Collected data
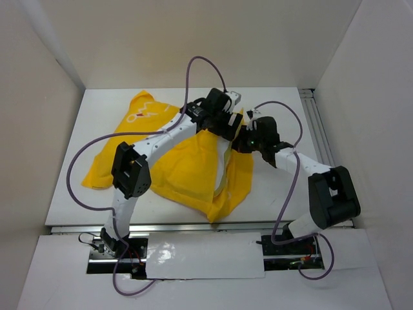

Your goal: Put the pillow into the pillowcase

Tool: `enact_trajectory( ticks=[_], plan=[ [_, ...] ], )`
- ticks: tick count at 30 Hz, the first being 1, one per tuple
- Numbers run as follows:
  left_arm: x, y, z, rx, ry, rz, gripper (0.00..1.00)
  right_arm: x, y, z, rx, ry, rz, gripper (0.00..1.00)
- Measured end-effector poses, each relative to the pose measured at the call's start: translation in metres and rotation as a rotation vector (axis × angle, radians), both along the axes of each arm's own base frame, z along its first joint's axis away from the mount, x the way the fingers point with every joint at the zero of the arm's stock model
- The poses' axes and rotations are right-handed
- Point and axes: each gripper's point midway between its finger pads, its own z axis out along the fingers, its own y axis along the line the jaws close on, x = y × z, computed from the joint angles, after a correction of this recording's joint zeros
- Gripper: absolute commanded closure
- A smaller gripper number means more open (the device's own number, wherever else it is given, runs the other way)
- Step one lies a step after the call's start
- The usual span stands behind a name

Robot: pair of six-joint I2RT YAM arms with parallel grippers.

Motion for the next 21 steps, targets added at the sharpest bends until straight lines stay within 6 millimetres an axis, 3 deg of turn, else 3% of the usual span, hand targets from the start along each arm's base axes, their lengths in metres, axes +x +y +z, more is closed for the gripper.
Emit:
enact_trajectory(
  ticks=[2,5,9,13,15,16,21],
  plan=[
    [-0.004,0.001,-0.015,0.027,0.022,-0.021,0.00,0.000,-0.006,0.002,0.027,0.004,-0.019,1.00],
    [-0.007,0.002,-0.022,0.025,0.024,-0.027,0.00,-0.001,-0.013,0.000,0.069,0.021,-0.038,1.00],
    [-0.009,0.000,-0.029,0.023,0.023,-0.053,0.17,-0.007,-0.014,-0.004,0.120,0.044,-0.025,1.00],
    [-0.008,-0.008,-0.035,0.011,0.032,-0.078,0.41,-0.006,-0.013,0.000,0.143,0.034,-0.015,1.00],
    [-0.004,-0.015,-0.043,0.007,0.041,-0.086,0.77,-0.005,-0.014,0.000,0.138,0.032,-0.019,1.00],
    [-0.002,-0.018,-0.050,0.012,0.048,-0.091,1.00,-0.005,-0.016,-0.001,0.134,0.034,-0.026,1.00],
    [0.005,-0.016,-0.080,0.042,0.064,-0.047,1.00,-0.008,-0.028,-0.015,0.077,0.077,-0.078,1.00]
  ],
)
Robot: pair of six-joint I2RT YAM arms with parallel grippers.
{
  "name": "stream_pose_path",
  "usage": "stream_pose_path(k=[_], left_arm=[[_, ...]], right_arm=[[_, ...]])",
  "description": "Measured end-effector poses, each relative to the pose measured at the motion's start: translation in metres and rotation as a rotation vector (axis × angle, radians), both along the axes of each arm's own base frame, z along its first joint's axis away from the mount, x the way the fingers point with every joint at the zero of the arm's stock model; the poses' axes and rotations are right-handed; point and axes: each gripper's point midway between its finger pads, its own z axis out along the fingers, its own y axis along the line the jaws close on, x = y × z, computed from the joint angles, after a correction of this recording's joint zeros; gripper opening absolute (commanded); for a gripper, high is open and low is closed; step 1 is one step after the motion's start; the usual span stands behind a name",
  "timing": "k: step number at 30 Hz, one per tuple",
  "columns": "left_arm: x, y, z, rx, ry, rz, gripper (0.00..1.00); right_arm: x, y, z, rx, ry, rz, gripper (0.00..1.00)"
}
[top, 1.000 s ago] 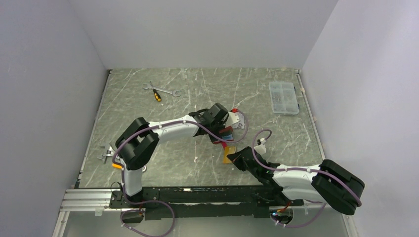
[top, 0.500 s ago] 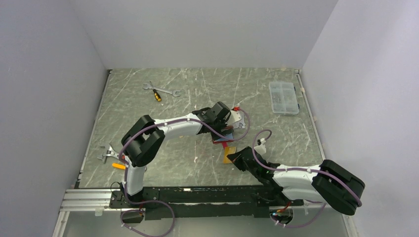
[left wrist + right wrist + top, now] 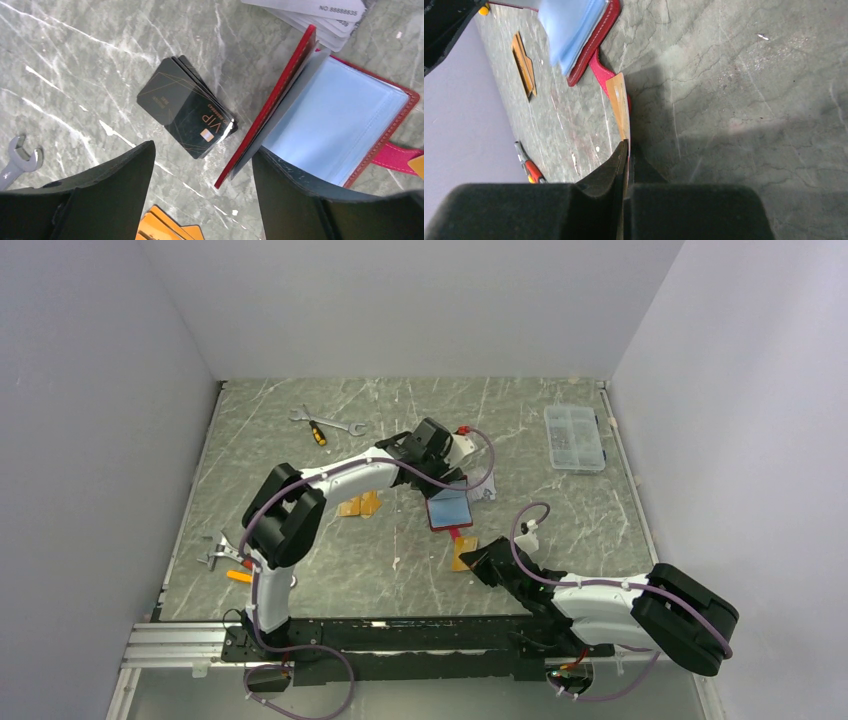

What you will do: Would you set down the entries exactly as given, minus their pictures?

Output of the exercise:
Your goal: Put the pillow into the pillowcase

Tool: `enact_trajectory( ticks=[_], plan=[ [_, ...] ], )`
- ticks: tick count at 30 Hz, the first being 1, one per tuple
- Numbers run as follows:
  left_arm: x, y, z, rx, ry, rz, gripper (0.00..1.00)
  right_arm: x, y, z, rx, ry, rz, gripper (0.00..1.00)
- Measured end-effector poses, each relative to the pose measured at the call's start: translation in metres and rotation as a rotation vector (axis × angle, radians), both along the axes of each arm's own base frame, z along its first joint's axis away from the mount, x the way the fingers point with every joint at the zero of the arm's stock model
- The poses' axes and rotations are right-handed
- Point and axes: each gripper's point midway between its finger pads, its own z axis out along the fingers, its own y axis along the line the jaws close on, x = y × z, computed from the joint angles, after a correction of this recording's joint zeros
- Gripper: absolute commanded closure
- A smaller gripper number means more open (the device's own number, wherever else it is given, runs the other way)
- Step one lies a step after the call's start
- The usual span stands behind a name

Robot: pair of six-joint I2RT YAM arms with parallel grippers.

Motion for the next 21 steps, targets added at the sharpest bends until straight lines stay within 6 millimetres an axis, 3 deg of turn, else 3% of the usual span, hand targets from the start along each arm's base axes, their lengths in metres, axes +x +y +z, more is closed for the gripper.
Emit:
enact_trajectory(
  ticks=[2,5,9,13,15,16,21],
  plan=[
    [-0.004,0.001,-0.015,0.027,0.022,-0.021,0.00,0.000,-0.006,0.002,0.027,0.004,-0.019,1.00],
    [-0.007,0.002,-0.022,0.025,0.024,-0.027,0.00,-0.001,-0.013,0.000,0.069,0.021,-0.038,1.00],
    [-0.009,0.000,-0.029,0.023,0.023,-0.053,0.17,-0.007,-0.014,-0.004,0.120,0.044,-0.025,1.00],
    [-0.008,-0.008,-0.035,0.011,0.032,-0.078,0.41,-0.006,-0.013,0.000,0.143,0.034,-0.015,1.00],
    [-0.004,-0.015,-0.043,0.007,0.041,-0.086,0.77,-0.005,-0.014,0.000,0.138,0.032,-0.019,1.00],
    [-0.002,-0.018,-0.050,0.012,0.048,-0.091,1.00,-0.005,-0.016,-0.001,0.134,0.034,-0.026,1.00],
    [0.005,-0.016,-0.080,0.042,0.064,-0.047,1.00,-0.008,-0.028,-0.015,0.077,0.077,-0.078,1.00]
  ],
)
Robot: pair of six-joint I2RT YAM arms with parallel grippers.
{
  "name": "stream_pose_path",
  "usage": "stream_pose_path(k=[_], left_arm=[[_, ...]], right_arm=[[_, ...]])",
  "description": "Measured end-effector poses, each relative to the pose measured at the motion's start: translation in metres and rotation as a rotation vector (axis × angle, radians), both along the axes of each arm's own base frame, z along its first joint's axis away from the mount, x the way the fingers point with every joint at the zero of the arm's stock model; the poses' axes and rotations are right-handed; point and axes: each gripper's point midway between its finger pads, its own z axis out along the fingers, its own y axis along the line the jaws close on, x = y × z, computed from the joint angles, after a correction of this recording's joint zeros; gripper opening absolute (commanded); for a gripper, high is open and low is closed; step 1 is one step after the motion's start; the usual span stands behind a name",
  "timing": "k: step number at 30 Hz, one per tuple",
  "columns": "left_arm: x, y, z, rx, ry, rz, gripper (0.00..1.00); right_arm: x, y, z, rx, ry, rz, gripper (0.00..1.00)"
}
[top, 1.000 s ago] 
[top, 0.500 s ago] 
[left wrist + right wrist + top, now] 

No more work is needed on this answer.